To find the root, each node is given a depth search index v.index, which numbers the nodes consecutively in the order in which they are discovered. In addition, each node is assigned a value v.lowlink that is equal to the smallest index of some node reachable from v, and is always less than or equal to v.index if no other node is reachable from v. Therefore v is the root of a strongly connected component if and only if v.lowlink == v.index. The value v.lowlink is computed during the depth first search such that it is always known when needed.

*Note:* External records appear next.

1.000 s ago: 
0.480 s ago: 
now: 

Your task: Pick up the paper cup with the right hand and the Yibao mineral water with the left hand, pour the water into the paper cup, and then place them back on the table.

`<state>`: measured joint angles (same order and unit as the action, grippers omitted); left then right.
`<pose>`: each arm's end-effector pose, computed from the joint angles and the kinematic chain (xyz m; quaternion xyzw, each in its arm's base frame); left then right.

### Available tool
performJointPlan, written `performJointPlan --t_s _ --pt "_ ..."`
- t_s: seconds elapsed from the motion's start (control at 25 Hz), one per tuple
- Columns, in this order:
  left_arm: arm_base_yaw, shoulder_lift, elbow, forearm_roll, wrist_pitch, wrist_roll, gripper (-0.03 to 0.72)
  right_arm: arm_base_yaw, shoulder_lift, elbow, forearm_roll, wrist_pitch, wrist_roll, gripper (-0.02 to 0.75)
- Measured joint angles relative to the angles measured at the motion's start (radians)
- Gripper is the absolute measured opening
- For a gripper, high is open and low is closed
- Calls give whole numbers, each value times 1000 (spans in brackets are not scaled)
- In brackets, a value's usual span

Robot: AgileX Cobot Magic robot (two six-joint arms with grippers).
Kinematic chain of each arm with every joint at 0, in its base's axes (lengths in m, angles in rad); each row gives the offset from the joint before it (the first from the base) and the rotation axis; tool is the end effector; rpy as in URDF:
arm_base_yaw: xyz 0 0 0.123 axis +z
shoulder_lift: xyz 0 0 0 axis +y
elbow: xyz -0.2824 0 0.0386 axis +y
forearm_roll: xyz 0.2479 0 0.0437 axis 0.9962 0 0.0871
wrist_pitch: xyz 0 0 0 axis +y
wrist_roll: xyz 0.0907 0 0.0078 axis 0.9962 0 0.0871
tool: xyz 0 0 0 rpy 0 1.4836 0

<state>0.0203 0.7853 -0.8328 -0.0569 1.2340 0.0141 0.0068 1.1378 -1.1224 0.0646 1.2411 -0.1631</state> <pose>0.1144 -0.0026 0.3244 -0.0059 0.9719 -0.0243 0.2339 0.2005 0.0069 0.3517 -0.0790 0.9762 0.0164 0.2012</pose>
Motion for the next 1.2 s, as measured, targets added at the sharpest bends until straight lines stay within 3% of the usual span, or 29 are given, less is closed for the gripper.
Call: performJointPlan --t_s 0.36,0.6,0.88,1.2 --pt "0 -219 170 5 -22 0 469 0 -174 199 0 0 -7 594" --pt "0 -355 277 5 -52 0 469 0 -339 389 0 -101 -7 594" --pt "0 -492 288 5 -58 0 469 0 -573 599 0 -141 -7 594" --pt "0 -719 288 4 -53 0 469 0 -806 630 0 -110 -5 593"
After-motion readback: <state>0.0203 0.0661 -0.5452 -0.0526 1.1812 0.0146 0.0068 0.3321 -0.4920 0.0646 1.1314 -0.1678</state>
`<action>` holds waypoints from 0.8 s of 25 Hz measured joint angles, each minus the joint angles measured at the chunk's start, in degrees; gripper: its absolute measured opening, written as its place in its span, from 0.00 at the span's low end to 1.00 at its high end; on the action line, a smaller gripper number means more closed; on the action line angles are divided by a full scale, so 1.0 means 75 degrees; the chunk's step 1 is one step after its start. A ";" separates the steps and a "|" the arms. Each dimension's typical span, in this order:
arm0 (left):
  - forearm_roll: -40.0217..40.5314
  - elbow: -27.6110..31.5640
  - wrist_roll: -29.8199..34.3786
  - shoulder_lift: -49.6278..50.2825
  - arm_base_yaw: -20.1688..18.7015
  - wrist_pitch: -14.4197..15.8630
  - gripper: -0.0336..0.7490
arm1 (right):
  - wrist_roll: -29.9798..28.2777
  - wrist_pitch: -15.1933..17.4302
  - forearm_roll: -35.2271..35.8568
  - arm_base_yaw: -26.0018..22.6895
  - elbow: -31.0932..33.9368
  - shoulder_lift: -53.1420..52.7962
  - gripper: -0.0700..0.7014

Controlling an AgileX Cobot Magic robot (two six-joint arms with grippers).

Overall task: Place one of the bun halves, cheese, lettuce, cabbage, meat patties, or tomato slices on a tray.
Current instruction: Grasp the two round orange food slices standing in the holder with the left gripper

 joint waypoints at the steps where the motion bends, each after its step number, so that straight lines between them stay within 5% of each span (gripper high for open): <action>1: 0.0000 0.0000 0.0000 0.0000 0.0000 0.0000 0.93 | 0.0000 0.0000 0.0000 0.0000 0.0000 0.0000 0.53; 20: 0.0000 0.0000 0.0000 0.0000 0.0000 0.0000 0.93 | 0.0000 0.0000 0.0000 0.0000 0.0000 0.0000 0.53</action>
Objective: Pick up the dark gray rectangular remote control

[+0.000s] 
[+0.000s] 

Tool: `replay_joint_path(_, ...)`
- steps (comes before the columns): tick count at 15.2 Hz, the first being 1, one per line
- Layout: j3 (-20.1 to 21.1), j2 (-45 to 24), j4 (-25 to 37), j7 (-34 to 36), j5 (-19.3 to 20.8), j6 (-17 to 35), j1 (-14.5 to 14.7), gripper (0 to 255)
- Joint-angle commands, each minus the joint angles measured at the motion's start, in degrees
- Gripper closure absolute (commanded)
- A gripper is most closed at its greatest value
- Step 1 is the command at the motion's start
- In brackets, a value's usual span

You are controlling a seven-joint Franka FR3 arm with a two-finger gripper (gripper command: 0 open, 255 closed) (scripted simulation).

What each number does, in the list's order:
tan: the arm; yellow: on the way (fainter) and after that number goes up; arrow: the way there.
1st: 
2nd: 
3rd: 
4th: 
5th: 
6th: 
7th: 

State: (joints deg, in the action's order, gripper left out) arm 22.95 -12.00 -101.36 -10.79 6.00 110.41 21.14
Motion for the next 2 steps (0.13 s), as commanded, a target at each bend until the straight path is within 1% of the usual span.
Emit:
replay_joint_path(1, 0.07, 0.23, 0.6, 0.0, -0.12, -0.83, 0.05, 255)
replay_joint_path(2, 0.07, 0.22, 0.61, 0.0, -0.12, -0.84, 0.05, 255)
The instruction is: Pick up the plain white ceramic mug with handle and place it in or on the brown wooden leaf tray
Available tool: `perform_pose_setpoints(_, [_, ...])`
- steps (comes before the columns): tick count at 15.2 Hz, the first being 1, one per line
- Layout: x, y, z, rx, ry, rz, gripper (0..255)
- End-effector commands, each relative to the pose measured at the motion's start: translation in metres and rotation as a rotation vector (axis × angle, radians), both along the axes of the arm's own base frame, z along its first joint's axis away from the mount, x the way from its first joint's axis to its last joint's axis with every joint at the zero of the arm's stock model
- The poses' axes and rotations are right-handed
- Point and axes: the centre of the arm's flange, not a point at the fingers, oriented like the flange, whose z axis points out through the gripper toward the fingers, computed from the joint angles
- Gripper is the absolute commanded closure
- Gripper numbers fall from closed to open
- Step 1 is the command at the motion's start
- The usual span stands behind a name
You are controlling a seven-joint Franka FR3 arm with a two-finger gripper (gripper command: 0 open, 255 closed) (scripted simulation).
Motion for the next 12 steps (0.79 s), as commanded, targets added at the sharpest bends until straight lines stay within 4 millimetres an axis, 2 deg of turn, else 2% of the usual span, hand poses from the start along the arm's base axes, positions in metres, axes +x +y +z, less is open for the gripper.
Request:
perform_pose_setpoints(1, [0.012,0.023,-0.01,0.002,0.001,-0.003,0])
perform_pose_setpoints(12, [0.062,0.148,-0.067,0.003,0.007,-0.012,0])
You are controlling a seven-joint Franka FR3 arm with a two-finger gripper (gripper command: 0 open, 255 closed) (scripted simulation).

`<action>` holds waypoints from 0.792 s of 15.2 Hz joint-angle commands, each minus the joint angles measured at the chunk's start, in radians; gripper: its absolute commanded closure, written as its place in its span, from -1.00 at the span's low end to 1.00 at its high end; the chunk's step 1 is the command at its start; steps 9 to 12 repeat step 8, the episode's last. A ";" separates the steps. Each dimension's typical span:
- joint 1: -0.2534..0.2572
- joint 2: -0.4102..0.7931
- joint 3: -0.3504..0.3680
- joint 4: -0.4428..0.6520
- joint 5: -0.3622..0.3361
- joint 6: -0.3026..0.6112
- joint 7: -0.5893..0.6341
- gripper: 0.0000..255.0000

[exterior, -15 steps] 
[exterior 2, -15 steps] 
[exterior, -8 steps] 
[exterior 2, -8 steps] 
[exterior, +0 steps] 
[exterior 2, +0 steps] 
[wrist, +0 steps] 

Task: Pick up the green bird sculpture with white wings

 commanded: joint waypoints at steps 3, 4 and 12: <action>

## The algorithm in pseudocode

```algorithm tarjan is
input: graph G = (V, E)
output: set of strongly connected components (sets of vertices)

index := 0
S := empty
for each v in V do
if (v.index is undefined) then
strongconnect(v)
end if
repeat

function strongconnect(v)
// Set the depth index for v to the smallest unused index
v.index := index
index := index + 1
S.push(v)

// Consider successors of v
for each (v, w) in E do
if (w.index is undefined) then
// Successor w has not yet been visited; recurse on it
strongconnect(w)
else if (w is in S) then
// Successor w is in stack S and hence in the current SCC
end if
repeat

// If v is a root node, pop the stack and generate an SCC
start a new strongly connected component
repeat
w := S.pop()
add w to current strongly connected component
until (w = v)
output the current strongly connected component
end if
end function
```

The index variable is the depth-first search node number counter. S is the node stack, which starts out empty and stores the history of nodes explored but not yet committed to a strongly connected component. Note that this is not the normal depth-first search stack, as nodes are not popped as the search returns up the tree; they are only popped when an entire strongly connected component has been found.

The outermost loop searches each node that has not yet been visited, ensuring that nodes which are not reachable from the first node are still eventually traversed. The function strongconnect performs a single depth-first search of the graph, finding all successors from the node v, and reporting all strongly connected components of that subgraph.

When each node finishes recursing, if its lowlink is still set to its index, then it is the root node of a strongly connected component, formed by all of the nodes above it on the stack. The algorithm pops the stack up to and including the current node, and presents all of these nodes as a strongly connected component.

## Remarks

1. Complexity: The Tarjan procedure is called once for each node; the forall statement considers each edge at most twice. The algorithm's running time is therefore linear in the number of edges in G, i.e. $O(|V|+|E|)$.
2. The test for whether w is on the stack should be done in constant time, for example, by testing a flag stored on each node that indicates whether it is on the stack.
3. While there is nothing special about the order of the nodes within each strongly connected component, one useful property of the algorithm is that no strongly connected component will be identified before any of its successors. Therefore, the order in which the strongly connected components are identified constitutes a reverse topological sort of the DAG formed by the strongly connected components.[2]

## References

1. ^ Tarjan, R. E. (1972), "Depth-first search and linear graph algorithms", SIAM Journal on Computing 1 (2): 146–160, doi:10.1137/0201010
2. ^ Harrison, Paul. "Robust topological sorting and Tarjan's algorithm in Python". Retrieved 9 February 2011.